If you believe that working as a puppeteer for the Jim Henson Company would be better than just about any job in the world, you’re probably right. If you believed that becoming a puppeteer for the Jim Henson Company would be nearly impossible, you, once again, would be spot-on.

Except at this very moment.

Because at this very moment, the Jim Henson Company—makers of such wonders as The Muppets, Sesame Street, and Bear in the Big Blue House—is inviting you to participate in an eight-week puppeteer training workshop. At this very moment, you have your chance.

Need the details? Of course you do.

A couple of key points:

1) You can’t be too short (it’s not like Sesame Street needs you for Slimy the Worm), and you can’t be too tall (the role of Big Bird has already been taken by Caroll Spinney, who’s been playing Double-B and Oscar the Grouch since the beginning of the series).
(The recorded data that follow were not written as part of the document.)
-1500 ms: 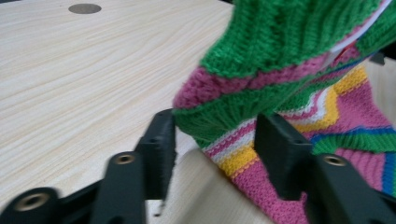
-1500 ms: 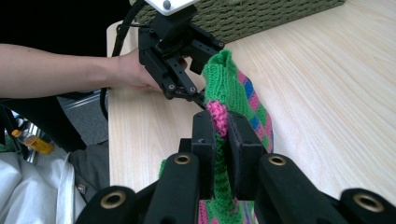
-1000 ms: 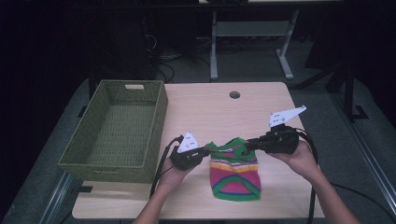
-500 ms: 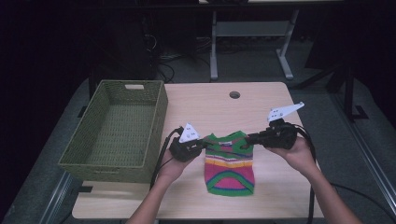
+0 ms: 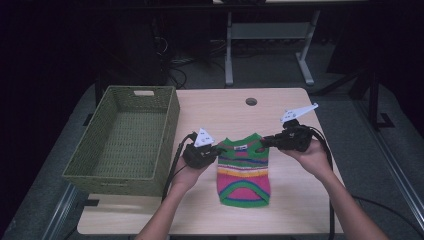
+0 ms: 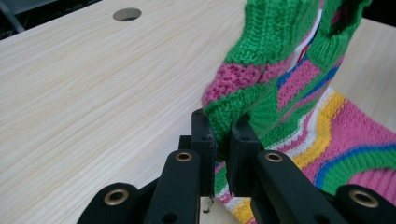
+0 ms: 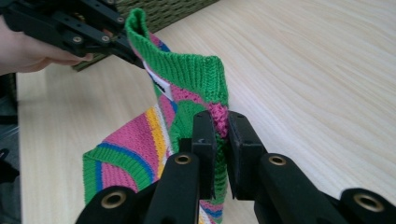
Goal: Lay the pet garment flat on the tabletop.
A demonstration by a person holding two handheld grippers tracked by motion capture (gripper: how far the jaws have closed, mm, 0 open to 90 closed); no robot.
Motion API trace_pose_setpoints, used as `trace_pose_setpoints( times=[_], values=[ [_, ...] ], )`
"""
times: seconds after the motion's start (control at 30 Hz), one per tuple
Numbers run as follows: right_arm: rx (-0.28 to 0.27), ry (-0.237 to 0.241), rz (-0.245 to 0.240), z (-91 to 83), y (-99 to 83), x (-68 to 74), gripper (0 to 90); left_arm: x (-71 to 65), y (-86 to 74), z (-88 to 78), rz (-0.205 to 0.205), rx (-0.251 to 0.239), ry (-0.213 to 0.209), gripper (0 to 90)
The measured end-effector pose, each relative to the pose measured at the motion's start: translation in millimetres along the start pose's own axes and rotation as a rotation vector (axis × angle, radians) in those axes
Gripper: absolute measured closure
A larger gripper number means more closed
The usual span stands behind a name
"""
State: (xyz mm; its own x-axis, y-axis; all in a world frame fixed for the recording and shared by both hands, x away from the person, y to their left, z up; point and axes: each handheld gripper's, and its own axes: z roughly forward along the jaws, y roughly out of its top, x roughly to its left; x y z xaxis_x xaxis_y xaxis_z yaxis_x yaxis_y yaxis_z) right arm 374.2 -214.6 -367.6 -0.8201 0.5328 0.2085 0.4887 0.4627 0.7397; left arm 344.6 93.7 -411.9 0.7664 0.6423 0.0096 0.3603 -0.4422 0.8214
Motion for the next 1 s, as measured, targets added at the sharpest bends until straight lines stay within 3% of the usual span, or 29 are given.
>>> trace_pose_setpoints(
  times=[0.07, 0.37, 0.5, 0.63, 0.67, 0.7, 0.73, 0.8, 0.87, 1.0],
  values=[
    [0.002, -0.017, 0.024, 3.1, 0.3, -6.6, 81.8, 1.9, 1.5, 4.6, 0.009, 0.016, 0.013, 83.2],
    [0.005, -0.055, 0.052, 15.7, 3.4, -18.7, 80.8, 7.7, 0.8, 16.4, -0.029, 0.048, 0.045, 83.1],
    [0.007, -0.058, 0.069, 20.1, 5.3, -22.5, 80.9, 9.4, 0.6, 18.4, -0.042, 0.055, 0.042, 83.2],
    [0.006, -0.079, 0.080, 24.4, 6.9, -26.7, 79.5, 12.3, 2.6, 22.0, -0.048, 0.041, 0.071, 80.5],
    [-0.014, -0.123, 0.100, 26.6, 7.7, -31.9, 65.0, 14.6, 3.9, 24.9, -0.082, 0.054, 0.111, 57.2],
    [-0.020, -0.145, 0.111, 27.4, 8.1, -34.1, 59.4, 16.8, 4.4, 25.6, -0.103, 0.050, 0.112, 52.6],
    [-0.020, -0.145, 0.111, 27.4, 8.1, -34.1, 59.4, 16.8, 4.4, 25.6, -0.103, 0.050, 0.112, 48.5],
    [-0.015, -0.149, 0.151, 28.0, 8.9, -40.8, 55.7, 19.7, 5.3, 25.3, -0.140, 0.042, 0.110, 44.6],
    [0.002, -0.128, 0.175, 28.8, 6.6, -44.7, 53.1, 19.6, 5.3, 24.7, -0.138, 0.046, 0.115, 40.7],
    [0.051, -0.128, 0.147, 31.2, 1.1, -41.3, 57.7, 16.3, 1.6, 28.0, -0.121, 0.078, 0.083, 45.8]
  ],
)
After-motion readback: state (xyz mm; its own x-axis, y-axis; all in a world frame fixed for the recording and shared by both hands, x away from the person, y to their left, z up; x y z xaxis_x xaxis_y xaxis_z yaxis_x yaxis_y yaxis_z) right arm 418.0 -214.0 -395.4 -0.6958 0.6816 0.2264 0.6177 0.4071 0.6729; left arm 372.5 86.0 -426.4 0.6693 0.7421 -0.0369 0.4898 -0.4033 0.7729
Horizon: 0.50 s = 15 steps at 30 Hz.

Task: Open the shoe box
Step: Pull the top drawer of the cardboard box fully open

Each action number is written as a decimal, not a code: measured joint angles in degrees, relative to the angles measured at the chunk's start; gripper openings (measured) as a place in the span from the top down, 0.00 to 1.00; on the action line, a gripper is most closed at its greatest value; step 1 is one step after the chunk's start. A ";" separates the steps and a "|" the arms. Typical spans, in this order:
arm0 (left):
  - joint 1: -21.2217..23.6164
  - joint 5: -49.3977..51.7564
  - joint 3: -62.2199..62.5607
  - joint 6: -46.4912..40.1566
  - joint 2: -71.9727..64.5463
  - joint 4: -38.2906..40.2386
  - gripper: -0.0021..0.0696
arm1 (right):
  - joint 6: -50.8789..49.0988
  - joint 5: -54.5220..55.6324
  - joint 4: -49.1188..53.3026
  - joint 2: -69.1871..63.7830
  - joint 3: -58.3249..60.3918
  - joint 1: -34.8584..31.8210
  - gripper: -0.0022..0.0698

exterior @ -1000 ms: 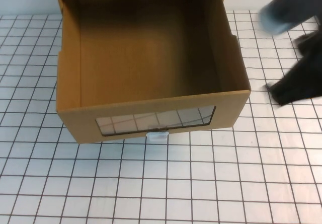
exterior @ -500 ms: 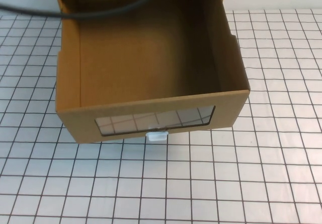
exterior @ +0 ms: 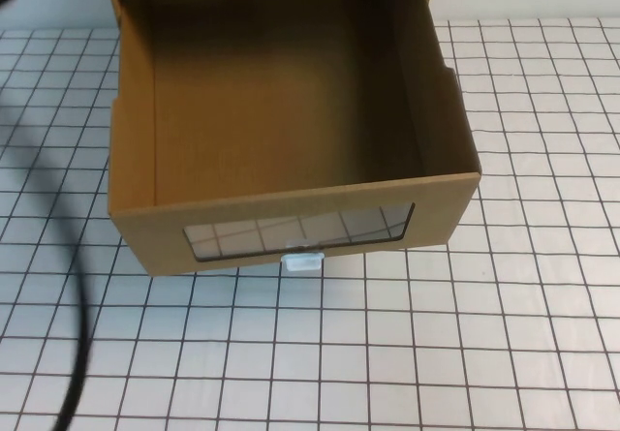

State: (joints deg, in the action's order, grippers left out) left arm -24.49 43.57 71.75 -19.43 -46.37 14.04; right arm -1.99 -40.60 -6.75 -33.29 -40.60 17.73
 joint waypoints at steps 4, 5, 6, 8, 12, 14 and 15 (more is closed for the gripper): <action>0.00 -10.43 -16.51 0.00 13.28 -0.14 0.97 | 0.11 5.03 -1.90 8.64 6.95 0.00 0.99; 0.00 -12.91 -20.58 0.00 16.69 -0.37 0.97 | 0.11 6.39 -2.06 10.75 8.72 0.00 0.99; 0.00 -14.72 -24.49 0.00 19.98 -0.64 0.97 | 0.11 7.42 -2.30 12.43 10.45 0.00 0.99; 0.00 -18.90 -31.76 -0.09 26.15 -1.28 0.97 | 0.11 9.39 -2.70 16.39 13.59 0.00 0.99; 0.00 -26.02 -42.63 -0.20 35.45 -1.68 0.97 | 0.11 10.89 -4.30 21.83 17.75 0.00 0.99; 0.00 -29.90 -47.83 -0.20 39.08 -1.68 0.97 | 0.11 11.16 -5.33 23.39 19.31 0.00 0.99; 0.00 -31.62 -50.38 -0.20 40.42 -1.83 0.97 | 0.11 11.16 -5.90 23.69 19.84 0.00 0.99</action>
State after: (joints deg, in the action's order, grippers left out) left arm -24.49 11.95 21.38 -19.63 -5.95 12.21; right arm -1.88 -29.45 -12.65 -9.59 -20.76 17.73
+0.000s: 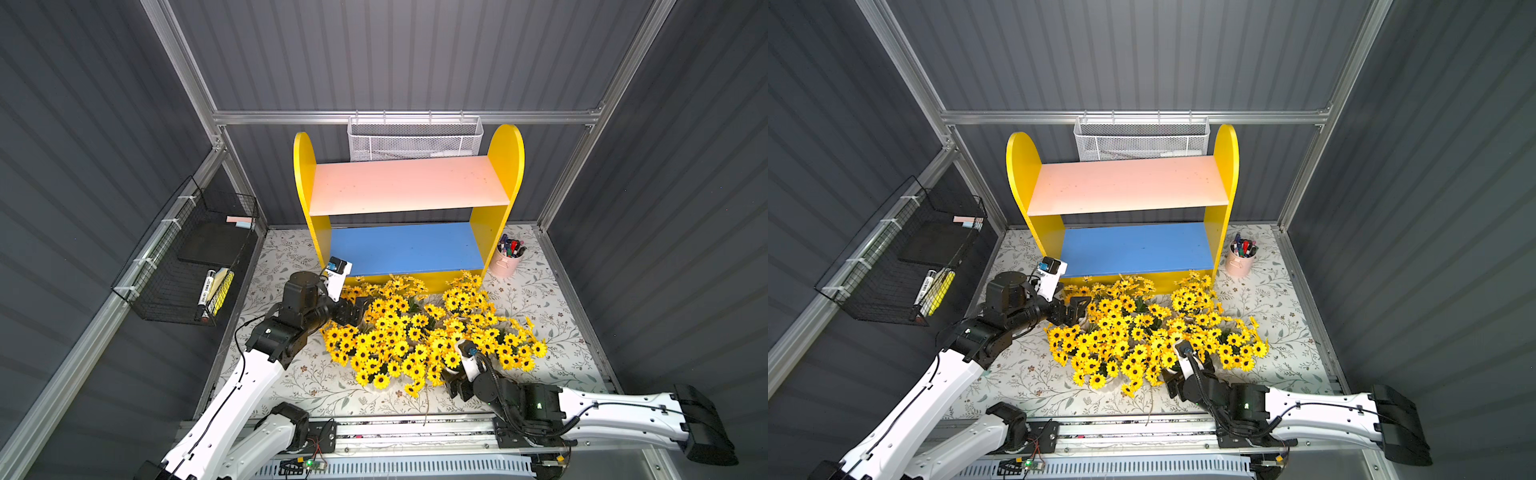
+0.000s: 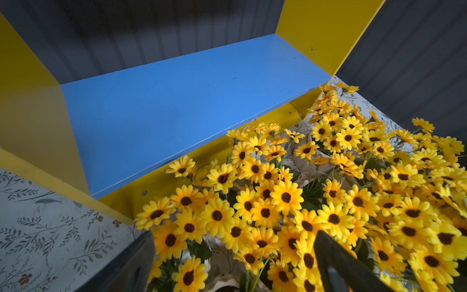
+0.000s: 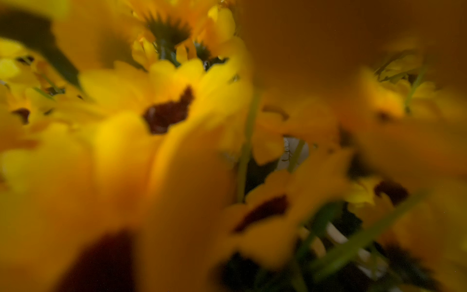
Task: Take the sunflower pots off the shelves
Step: Place the sunflower pot at the center of the board.
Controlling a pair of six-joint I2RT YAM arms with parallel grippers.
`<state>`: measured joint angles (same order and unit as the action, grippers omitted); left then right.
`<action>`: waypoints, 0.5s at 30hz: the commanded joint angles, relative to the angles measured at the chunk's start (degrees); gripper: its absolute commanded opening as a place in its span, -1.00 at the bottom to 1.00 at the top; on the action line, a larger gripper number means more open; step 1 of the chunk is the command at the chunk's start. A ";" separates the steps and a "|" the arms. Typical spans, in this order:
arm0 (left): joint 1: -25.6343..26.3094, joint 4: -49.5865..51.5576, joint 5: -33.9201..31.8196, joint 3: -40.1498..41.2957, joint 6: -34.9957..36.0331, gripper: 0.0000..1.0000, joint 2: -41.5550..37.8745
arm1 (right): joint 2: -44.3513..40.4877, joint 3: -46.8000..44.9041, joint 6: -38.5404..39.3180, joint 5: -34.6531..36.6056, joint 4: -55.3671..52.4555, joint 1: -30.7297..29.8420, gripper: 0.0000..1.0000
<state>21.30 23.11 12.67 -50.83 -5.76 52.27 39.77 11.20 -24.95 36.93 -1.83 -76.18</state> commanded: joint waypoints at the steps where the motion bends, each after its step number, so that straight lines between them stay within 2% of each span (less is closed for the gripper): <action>1: 0.33 -0.86 -1.21 1.23 1.57 0.99 -1.16 | -0.79 -1.48 -4.05 3.80 5.24 -0.28 -1.00; 8: 0.28 -1.40 -0.67 1.46 1.76 0.99 -0.85 | 1.97 -4.77 -4.53 5.53 11.12 -0.72 -1.00; 15: 0.37 -4.06 -0.67 3.42 2.36 0.99 -2.71 | 10.56 -4.66 -2.19 8.27 19.01 -1.51 -1.00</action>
<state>21.34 21.39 12.01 -48.66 -4.86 51.03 48.21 6.07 -26.37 41.08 10.98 -77.41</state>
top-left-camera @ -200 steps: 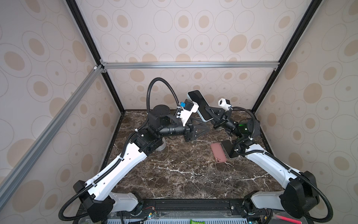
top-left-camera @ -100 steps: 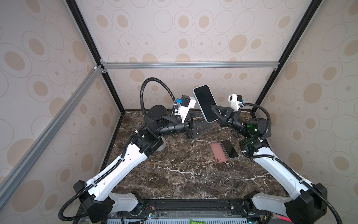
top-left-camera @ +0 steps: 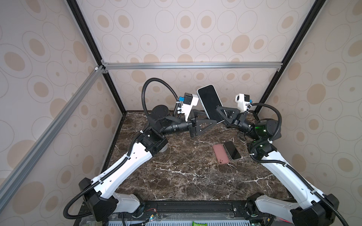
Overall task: Take the phone out of the phone case
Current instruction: Remove the phone case from the phone.
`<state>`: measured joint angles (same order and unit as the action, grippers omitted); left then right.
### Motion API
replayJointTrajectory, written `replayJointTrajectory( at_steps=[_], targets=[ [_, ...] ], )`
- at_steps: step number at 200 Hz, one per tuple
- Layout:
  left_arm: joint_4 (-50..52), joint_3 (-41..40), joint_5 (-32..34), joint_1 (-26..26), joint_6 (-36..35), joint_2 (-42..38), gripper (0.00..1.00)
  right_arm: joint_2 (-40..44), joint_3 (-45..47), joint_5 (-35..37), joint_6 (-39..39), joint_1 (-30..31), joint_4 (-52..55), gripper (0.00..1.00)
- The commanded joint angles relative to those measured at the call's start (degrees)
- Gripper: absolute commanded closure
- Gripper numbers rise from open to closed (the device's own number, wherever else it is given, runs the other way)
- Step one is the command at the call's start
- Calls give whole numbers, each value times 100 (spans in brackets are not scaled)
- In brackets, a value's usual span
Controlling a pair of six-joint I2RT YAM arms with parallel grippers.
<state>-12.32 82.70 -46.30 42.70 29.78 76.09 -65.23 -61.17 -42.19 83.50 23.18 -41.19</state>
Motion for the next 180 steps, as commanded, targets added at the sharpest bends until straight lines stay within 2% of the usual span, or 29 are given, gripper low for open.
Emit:
replayJointTrajectory(
  at_steps=[1,23,113,180],
  targets=[
    [-1574,392,-574,116,-4,-197,53,-128,94,-93,-417,23,1313,100],
    [-1608,366,-666,136,58,-174,58,-125,37,-53,-426,28,1352,100],
    [-1224,421,-810,237,-64,-21,54,4,-135,97,-739,22,1702,100],
    [-748,505,-812,343,-408,-23,56,0,-53,372,-441,14,1665,100]
  ],
)
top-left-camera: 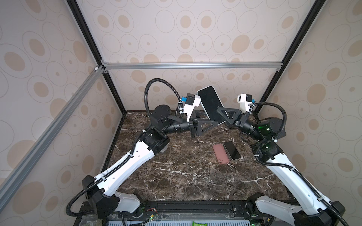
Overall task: Take the phone out of the phone case
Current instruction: Remove the phone case from the phone.
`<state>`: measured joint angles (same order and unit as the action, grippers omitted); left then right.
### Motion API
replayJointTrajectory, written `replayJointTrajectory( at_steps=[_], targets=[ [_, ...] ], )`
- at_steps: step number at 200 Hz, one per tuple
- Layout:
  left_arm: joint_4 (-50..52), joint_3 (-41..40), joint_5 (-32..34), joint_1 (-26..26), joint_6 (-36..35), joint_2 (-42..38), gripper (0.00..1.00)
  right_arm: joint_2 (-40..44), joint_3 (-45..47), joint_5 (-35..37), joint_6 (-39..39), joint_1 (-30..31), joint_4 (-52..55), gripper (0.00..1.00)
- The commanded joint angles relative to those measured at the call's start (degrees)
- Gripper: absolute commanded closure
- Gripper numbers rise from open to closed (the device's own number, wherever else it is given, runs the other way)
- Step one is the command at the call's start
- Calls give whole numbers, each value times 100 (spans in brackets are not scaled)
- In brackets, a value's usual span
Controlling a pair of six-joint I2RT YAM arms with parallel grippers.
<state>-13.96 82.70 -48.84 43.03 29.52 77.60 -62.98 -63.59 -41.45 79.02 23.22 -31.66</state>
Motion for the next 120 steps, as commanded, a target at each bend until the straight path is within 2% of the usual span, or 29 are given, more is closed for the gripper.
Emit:
replayJointTrajectory(
  at_steps=[1,44,96,120],
  targets=[
    [-579,504,-562,311,-384,-170,56,-224,189,301,12,13,722,100],
    [-441,563,-563,338,-487,-154,68,-200,233,307,66,14,789,100],
    [-249,650,-529,333,-780,-255,100,-255,198,322,131,-2,1399,100],
    [62,892,-608,335,-994,-298,100,-261,179,336,43,-2,1952,100]
  ],
)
2) If you’re a Caucasian male like me, you’re out of luck. Jim Henson’s people don’t want you (or me).

3) The letter says nothing about your prospects for being hired full-time once the eight-week apprenticeship is finished, but perhaps it’s not a coincidence that this opportunity has surfaced in the same week that it was announced that the Muppets will be returning to primetime TV this fall. Maybe it is a coincidence, but as of now, the Muppets have found more work.

But beware: Puppeteering isn’t quite as easy as just sticking your arm inside Kermit and pretending to make him sing “Rainbow Connection.” As Spinney noted in his recent AMA on Reddit, “Often, the puppeteer’s arm gets tired. Because the puppet has some weight. And also, besides the weight of the thing, is when you’re singing a song, and some words are said over and over (as songs can do)—your thumb gets tired, and can slow down! So it gets, sometimes I’ve had some songs where my thumb went dead on live television. So that wasn’t very comfortable. My thumb ceased to work!”

So, there you have it: If you love Jim Henson and you don’t care about your appendages actually working, this sounds like the perfect gig for you.

Besides, who wouldn’t want to join a group similar to this one?

Photo via Chairman of the Joint Chiefs of Staff/Flickr (CC BY 2.0)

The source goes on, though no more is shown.